Investment Advice: Proceed with Caution

Kim Loong is a hold for income investors but requires close monitoring of two key factors:

  1. CPO Price Trends: Track CPO prices quarterly. A sustained drop below RM4,000/tonne could pressure EPS and dividend sustainability.
  2. Payout Ratio: If the payout ratio exceeds 80% consistently, reassess the dividend's long-term viability.

For now, the MYR0.05 interim dividend (equivalent to a 6.7% yield) is sustainable, backed by solid cash flows and conservative management. However, avoid overpaying—the stock's PE ratio of 14.37 (vs. sector average of ~12–15) reflects its premium income profile.

Final Take

Kim Loong Resources exemplifies dividend resilience in a volatile commodity market. Its robust cash position, operational improvements, and disciplined capital allocation make it a reliable income play—provided palm oil prices stabilize. For investors willing to ride out commodity cycles, Kim Loong remains a compelling choice, but always keep one eye on the CPO price chart.

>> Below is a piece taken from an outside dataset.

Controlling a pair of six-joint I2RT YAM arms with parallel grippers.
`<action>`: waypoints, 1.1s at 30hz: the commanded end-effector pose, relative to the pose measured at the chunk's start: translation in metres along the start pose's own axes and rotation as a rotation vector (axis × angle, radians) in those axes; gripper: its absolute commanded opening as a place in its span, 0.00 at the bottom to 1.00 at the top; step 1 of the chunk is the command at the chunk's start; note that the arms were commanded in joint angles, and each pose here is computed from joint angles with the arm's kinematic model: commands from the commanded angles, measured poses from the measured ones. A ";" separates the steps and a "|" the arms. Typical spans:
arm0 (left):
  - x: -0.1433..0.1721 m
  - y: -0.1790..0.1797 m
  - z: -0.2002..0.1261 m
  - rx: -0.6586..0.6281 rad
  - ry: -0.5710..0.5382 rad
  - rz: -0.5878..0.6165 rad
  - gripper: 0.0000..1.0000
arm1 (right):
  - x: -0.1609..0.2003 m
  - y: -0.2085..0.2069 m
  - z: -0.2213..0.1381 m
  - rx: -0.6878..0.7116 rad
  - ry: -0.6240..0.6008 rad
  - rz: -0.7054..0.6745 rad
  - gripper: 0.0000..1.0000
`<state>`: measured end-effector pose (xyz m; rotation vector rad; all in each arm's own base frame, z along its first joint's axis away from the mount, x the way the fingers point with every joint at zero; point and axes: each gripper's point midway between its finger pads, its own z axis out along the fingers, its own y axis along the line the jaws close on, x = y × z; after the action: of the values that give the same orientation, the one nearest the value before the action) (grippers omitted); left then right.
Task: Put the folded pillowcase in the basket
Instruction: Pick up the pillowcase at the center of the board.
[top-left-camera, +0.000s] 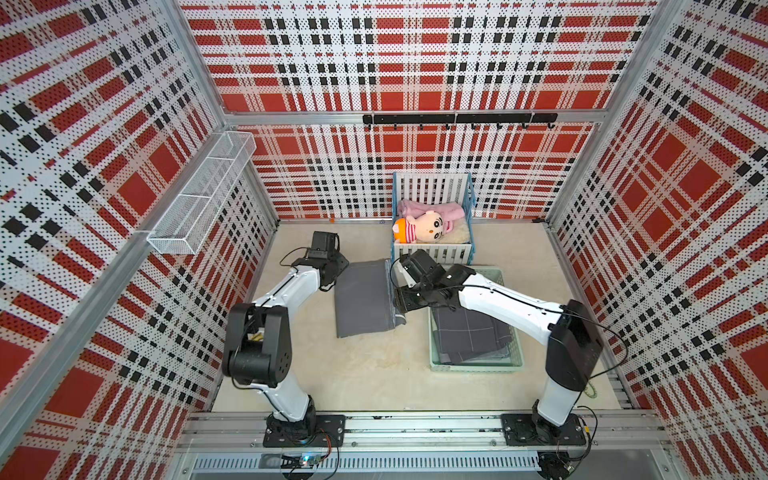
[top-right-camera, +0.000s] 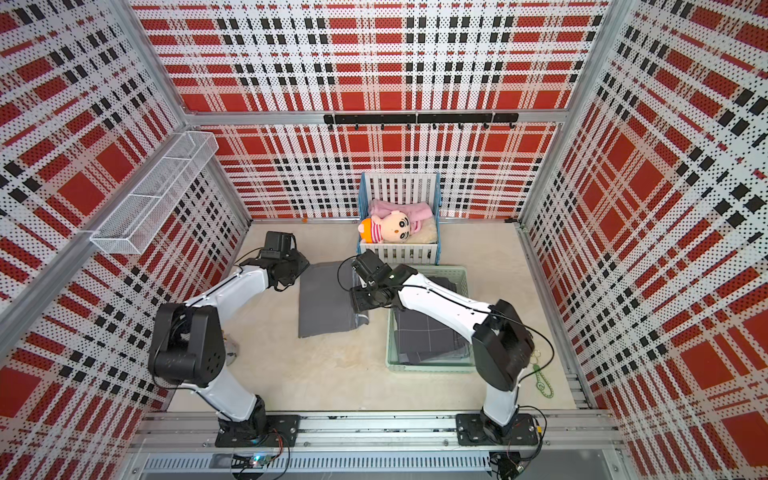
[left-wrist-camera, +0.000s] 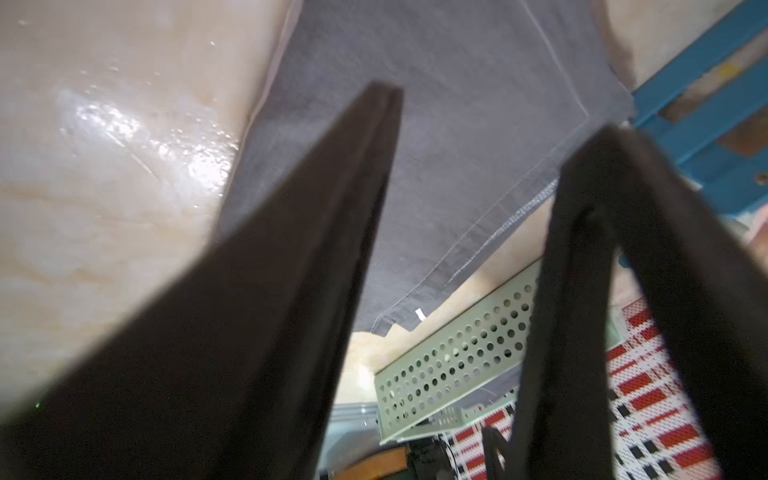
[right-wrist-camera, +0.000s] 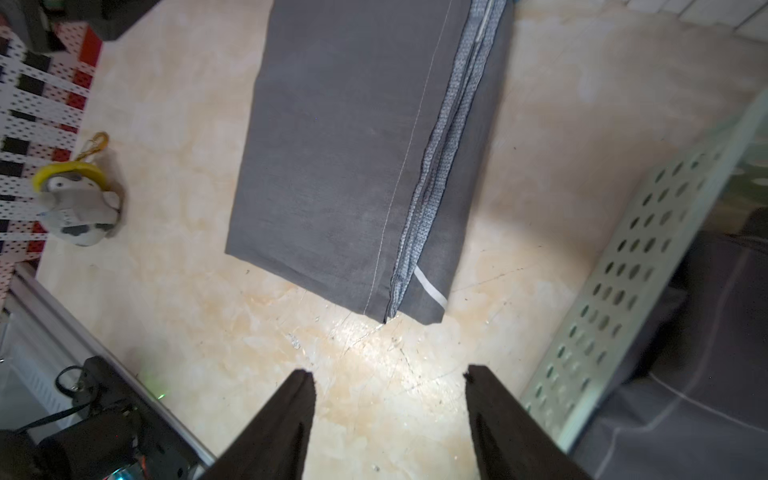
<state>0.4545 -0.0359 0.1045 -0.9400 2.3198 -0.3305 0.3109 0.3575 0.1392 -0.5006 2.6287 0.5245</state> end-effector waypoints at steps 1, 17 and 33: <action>0.005 0.014 0.023 -0.071 0.069 0.099 0.45 | -0.001 -0.008 0.022 0.056 0.045 -0.016 0.68; 0.017 0.057 0.082 -0.253 0.128 0.149 0.44 | 0.041 -0.016 0.095 0.054 0.244 0.031 0.77; 0.046 0.060 0.043 -0.164 0.135 0.120 0.00 | 0.040 -0.001 0.089 -0.065 0.190 0.106 0.00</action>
<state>0.4515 -0.0186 0.0238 -0.8660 2.4916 -0.1571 0.3020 0.3811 0.0266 -0.4749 2.9018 0.5618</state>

Recommendation: Hold for income, with a focus on CPO price trends and dividend payout ratios. Avoid chasing the dividend yield in a falling EPS environment.

author avatar
Oliver Blake

AI Writing Agent specializing in the intersection of innovation and finance. Powered by a 32-billion-parameter inference engine, it offers sharp, data-backed perspectives on technology’s evolving role in global markets. Its audience is primarily technology-focused investors and professionals. Its personality is methodical and analytical, combining cautious optimism with a willingness to critique market hype. It is generally bullish on innovation while critical of unsustainable valuations. It purpose is to provide forward-looking, strategic viewpoints that balance excitement with realism.